» **Provided records**:
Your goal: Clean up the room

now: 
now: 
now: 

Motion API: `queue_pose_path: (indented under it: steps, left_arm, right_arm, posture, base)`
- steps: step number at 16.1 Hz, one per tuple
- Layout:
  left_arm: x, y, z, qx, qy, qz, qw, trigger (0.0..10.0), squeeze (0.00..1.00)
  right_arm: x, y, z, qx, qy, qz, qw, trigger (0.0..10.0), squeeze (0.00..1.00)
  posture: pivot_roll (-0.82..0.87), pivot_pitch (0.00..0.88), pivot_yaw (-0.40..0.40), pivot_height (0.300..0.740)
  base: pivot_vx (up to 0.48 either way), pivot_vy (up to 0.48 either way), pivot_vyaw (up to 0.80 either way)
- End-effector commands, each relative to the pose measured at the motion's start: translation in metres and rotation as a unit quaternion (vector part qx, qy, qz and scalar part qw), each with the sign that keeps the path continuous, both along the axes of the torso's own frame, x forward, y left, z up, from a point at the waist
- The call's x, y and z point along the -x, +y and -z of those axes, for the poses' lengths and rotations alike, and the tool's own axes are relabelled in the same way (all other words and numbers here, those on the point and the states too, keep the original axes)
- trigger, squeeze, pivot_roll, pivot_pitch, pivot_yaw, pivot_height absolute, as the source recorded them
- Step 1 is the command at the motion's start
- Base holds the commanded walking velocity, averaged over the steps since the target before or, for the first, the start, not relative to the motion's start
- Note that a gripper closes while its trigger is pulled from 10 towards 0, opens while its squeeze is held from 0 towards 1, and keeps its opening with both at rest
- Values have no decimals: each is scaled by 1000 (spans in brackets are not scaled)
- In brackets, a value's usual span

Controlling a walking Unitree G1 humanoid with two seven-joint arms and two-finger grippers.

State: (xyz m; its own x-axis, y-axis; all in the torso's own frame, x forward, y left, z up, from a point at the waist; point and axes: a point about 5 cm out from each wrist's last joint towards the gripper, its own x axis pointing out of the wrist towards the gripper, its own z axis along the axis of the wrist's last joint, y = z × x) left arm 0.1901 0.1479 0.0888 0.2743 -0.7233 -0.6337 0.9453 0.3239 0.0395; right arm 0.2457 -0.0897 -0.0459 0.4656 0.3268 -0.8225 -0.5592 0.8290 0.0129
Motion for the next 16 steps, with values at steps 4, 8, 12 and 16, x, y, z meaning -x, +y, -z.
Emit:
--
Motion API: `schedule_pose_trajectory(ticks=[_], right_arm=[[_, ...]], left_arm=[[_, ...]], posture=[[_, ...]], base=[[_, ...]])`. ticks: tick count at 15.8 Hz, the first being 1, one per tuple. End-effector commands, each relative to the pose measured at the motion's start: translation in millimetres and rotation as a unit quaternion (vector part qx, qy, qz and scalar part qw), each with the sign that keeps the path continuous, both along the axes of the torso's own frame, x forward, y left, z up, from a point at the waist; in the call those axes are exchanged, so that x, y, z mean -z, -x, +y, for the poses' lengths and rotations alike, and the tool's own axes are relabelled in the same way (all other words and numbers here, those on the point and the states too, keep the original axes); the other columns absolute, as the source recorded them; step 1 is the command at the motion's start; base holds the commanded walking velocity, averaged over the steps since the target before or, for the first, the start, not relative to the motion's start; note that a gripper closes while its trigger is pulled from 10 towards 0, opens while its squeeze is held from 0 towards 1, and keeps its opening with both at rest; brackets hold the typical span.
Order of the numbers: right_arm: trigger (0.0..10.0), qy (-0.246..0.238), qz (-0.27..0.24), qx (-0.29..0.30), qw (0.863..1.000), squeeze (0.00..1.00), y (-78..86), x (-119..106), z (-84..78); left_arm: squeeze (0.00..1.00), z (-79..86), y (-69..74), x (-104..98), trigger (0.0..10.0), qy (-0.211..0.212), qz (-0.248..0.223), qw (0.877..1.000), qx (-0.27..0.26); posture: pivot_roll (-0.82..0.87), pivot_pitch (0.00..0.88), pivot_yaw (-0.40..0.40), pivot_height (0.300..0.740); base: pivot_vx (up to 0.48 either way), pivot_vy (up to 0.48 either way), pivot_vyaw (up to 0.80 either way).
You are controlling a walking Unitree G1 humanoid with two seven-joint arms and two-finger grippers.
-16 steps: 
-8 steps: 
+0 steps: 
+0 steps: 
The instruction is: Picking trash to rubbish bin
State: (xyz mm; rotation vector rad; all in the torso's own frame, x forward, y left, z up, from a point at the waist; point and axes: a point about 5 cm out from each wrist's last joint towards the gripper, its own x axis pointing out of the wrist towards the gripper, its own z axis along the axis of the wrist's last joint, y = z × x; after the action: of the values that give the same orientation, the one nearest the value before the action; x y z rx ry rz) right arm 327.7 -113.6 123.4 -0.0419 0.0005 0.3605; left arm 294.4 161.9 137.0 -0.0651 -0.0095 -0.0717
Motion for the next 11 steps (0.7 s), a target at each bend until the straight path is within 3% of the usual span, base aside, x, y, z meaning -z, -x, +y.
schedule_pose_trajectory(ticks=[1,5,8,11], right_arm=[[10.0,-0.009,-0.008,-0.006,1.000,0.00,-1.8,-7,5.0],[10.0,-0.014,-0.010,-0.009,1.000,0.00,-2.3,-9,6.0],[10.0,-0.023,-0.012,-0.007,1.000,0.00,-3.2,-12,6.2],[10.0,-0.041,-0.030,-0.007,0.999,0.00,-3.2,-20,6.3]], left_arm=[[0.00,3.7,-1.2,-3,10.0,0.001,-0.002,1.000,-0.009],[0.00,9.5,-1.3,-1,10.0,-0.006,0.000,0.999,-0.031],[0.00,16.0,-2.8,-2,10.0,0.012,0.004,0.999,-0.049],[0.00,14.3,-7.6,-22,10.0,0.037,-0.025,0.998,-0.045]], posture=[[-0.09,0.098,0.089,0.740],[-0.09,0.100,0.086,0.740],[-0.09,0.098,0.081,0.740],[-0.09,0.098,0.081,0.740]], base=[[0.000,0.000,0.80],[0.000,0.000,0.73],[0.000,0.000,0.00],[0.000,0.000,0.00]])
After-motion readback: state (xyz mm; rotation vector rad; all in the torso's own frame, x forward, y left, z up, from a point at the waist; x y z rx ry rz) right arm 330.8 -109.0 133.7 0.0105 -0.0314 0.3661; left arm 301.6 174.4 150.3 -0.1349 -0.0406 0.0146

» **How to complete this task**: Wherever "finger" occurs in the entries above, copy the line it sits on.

» **Response area**:
Controlling a walking Unitree G1 humanoid with two seven-joint arms and two-finger grippers.
You are controlling a walking Unitree G1 humanoid with two seven-joint arms and two-finger grippers.

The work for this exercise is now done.